> Your assignment
In the material below, find the line with "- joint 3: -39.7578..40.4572" and the line with "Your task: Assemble", then output those two lines and every line between them, exactly.

> Source material
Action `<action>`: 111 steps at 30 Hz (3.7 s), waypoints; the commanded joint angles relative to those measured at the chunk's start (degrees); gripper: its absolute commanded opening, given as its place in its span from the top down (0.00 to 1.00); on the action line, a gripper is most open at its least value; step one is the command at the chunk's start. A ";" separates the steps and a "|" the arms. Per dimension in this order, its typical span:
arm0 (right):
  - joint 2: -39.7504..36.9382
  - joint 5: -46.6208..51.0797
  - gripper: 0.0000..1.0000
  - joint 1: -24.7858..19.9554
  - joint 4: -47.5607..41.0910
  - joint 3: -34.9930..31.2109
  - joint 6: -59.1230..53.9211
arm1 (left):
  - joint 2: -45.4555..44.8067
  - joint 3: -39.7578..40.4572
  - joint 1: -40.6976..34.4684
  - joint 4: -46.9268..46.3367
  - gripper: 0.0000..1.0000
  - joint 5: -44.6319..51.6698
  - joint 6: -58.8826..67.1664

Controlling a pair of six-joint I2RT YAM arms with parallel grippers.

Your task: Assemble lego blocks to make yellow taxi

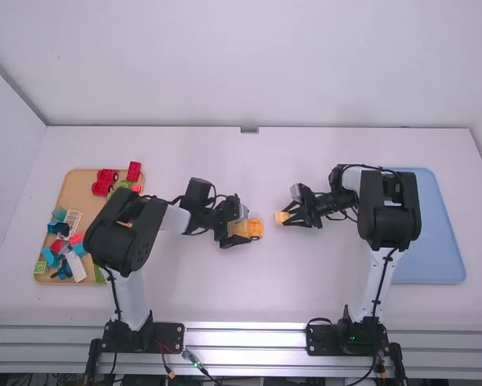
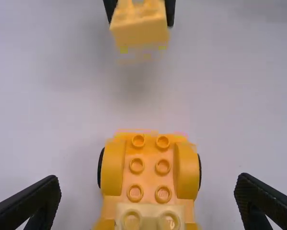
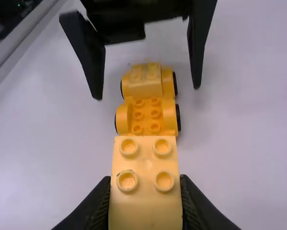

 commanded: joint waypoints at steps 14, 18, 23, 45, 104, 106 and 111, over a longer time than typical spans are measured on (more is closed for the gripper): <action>-1.36 -4.81 0.80 0.63 0.55 0.94 0.63 | 1.79 -2.19 -0.17 3.98 0.08 0.28 2.78; -3.58 -3.26 0.83 2.05 0.44 0.83 1.11 | 1.81 -3.17 -0.31 5.55 0.09 0.39 2.82; -6.43 -1.53 0.83 4.42 1.03 0.20 2.23 | 1.81 -3.45 -0.39 5.84 0.10 0.70 2.84; -18.95 10.64 0.94 16.02 48.50 -22.51 45.20 | 4.90 -3.41 -0.44 8.81 0.34 0.46 4.74; -19.17 10.43 0.33 19.98 58.25 -28.15 44.85 | 4.90 -3.63 -0.22 5.75 0.44 6.69 8.79; -20.31 8.20 0.31 19.91 57.79 -27.82 44.78 | 4.90 -3.63 -0.59 5.79 0.43 6.47 8.79; -23.61 3.04 0.29 18.21 56.65 -27.32 44.83 | 4.90 -3.63 -0.26 5.75 0.43 6.51 8.81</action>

> Solution for this exercise
  - joint 3: -39.7578..40.4572
  - joint 1: -40.6976..34.4684
  - joint 4: -46.9268..46.3367
  - gripper: 0.0000..1.0000
  - joint 5: -44.6319..51.6698
  - joint 6: -58.8826..67.1664

Controlling a pair of six-joint I2RT YAM arms with parallel grippers.

Your task: Assemble lego blocks to make yellow taxi

The answer requires nothing more.